**Problem details**
Copy down the listing below exactly. Do not include pictures.

**Source material**
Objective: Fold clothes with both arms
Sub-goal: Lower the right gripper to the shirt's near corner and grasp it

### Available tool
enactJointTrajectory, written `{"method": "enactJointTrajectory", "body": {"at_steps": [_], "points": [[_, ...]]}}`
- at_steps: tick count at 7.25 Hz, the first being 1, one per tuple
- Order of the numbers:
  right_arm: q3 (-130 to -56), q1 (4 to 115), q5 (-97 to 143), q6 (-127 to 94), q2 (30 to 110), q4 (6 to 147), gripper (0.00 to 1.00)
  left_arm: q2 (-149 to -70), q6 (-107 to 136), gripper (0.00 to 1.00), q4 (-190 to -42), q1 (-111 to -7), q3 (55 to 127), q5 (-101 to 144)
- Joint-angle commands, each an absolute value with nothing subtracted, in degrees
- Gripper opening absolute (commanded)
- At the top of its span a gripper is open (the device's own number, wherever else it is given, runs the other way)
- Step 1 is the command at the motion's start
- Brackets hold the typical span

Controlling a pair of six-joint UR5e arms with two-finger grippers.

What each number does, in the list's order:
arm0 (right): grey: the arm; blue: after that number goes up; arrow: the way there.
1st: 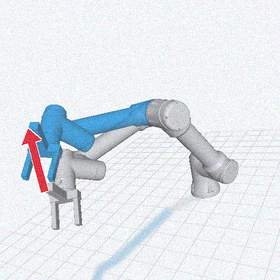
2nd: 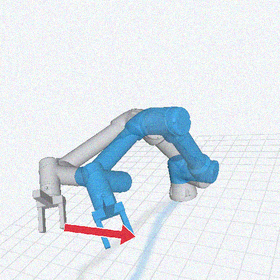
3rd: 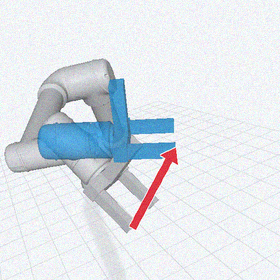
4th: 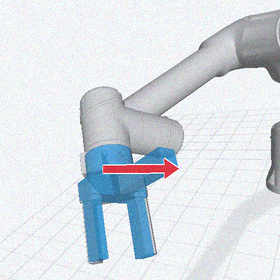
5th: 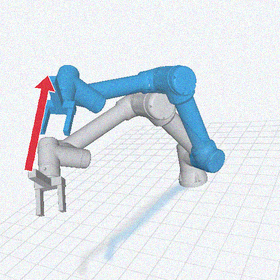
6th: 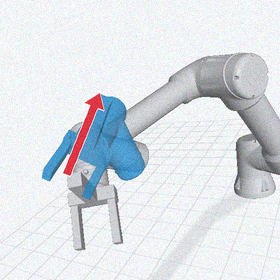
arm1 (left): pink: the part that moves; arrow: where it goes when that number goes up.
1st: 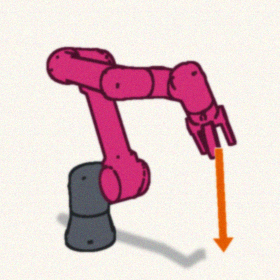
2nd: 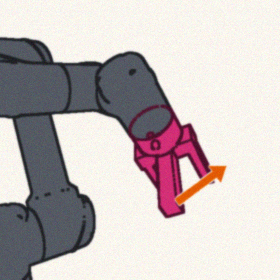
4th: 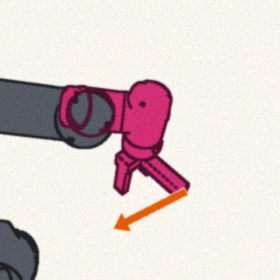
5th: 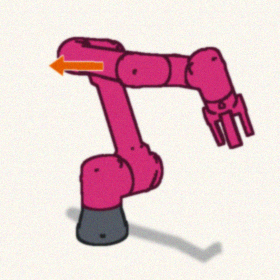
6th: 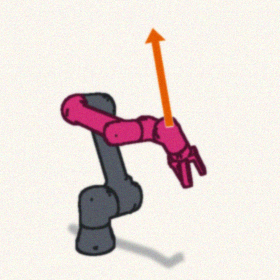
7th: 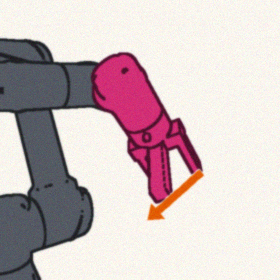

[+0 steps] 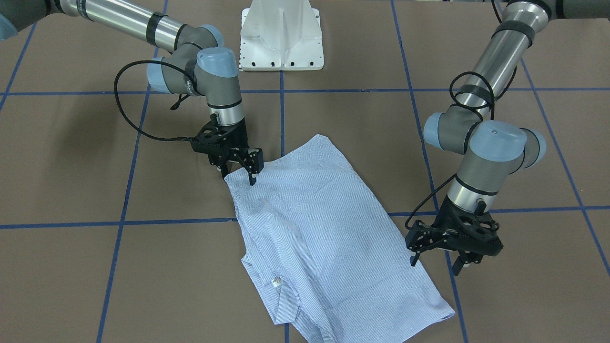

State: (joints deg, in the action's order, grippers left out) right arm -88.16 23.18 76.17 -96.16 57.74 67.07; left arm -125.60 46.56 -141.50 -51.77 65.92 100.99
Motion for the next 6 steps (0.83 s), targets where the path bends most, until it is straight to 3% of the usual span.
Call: {"method": "enactJointTrajectory", "body": {"at_steps": [1, 3, 4, 5, 6], "points": [[-87.81, 23.38, 75.94, -95.63, 56.87, 67.15, 0.4, -125.6, 46.58, 1.0, -141.5, -51.77, 65.92, 100.99], [-85.97, 23.47, 75.76, -95.45, 55.99, 67.15, 0.4, -125.6, 46.5, 1.0, -141.5, -51.77, 65.92, 100.99], [-85.7, 23.81, 75.76, -95.45, 55.55, 67.24, 0.27, -125.6, 46.58, 1.0, -141.5, -51.77, 65.92, 100.99], [-85.61, 24.34, 75.76, -95.45, 55.46, 67.24, 0.0, -125.6, 46.58, 1.0, -141.5, -51.85, 66.0, 100.99], [-85.61, 24.87, 75.85, -95.36, 55.46, 67.24, 0.0, -125.6, 46.58, 1.0, -141.5, -51.77, 66.01, 100.99]]}}
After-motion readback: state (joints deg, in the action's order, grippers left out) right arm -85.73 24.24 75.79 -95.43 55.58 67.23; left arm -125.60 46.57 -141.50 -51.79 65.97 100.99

**Task response**
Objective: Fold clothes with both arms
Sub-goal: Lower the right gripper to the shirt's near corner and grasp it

### Available tool
enactJointTrajectory, written `{"method": "enactJointTrajectory", "body": {"at_steps": [_], "points": [[_, ...]]}}`
- at_steps: tick count at 7.25 Hz, the first being 1, one per tuple
- Order of the numbers:
  right_arm: q3 (-130 to -56), q1 (4 to 115), q5 (-97 to 143), q6 (-127 to 94), q2 (30 to 110), q4 (6 to 147), gripper (0.00 to 1.00)
  left_arm: q2 (-149 to -70), q6 (-107 to 136), gripper (0.00 to 1.00), q4 (-190 to -42), q1 (-111 to -7), q3 (55 to 127), q5 (-101 to 144)
- Joint-angle commands, each an absolute value with nothing subtracted, in degrees
- Gripper opening absolute (commanded)
- At the top of its span a gripper is open (the device's own number, wherever else it is given, runs the other way)
- Step 1 is the command at the motion's start
- Brackets hold the typical span

Controlling a pair of six-joint UR5e arms with two-finger grippers.

What each number does, in the list's order:
arm0 (right): grey: the arm; blue: after that number goes up; arrow: the way there.
1st: 
2nd: 
3rd: 
4th: 
5th: 
6th: 
arm1 (left): pink: the part that moves; arrow: where it goes when that number goes up.
1st: 
2nd: 
4th: 
5th: 
6th: 
7th: 

[+0 steps] 

State: (joints deg, in the action's order, grippers left out) right arm -88.16 23.18 76.17 -96.16 57.74 67.07; left arm -125.60 46.56 -141.50 -51.77 65.92 100.99
Motion for the next 6 steps (0.83 s), targets where the path bends most, until it is straight to 3% of the usual span.
Call: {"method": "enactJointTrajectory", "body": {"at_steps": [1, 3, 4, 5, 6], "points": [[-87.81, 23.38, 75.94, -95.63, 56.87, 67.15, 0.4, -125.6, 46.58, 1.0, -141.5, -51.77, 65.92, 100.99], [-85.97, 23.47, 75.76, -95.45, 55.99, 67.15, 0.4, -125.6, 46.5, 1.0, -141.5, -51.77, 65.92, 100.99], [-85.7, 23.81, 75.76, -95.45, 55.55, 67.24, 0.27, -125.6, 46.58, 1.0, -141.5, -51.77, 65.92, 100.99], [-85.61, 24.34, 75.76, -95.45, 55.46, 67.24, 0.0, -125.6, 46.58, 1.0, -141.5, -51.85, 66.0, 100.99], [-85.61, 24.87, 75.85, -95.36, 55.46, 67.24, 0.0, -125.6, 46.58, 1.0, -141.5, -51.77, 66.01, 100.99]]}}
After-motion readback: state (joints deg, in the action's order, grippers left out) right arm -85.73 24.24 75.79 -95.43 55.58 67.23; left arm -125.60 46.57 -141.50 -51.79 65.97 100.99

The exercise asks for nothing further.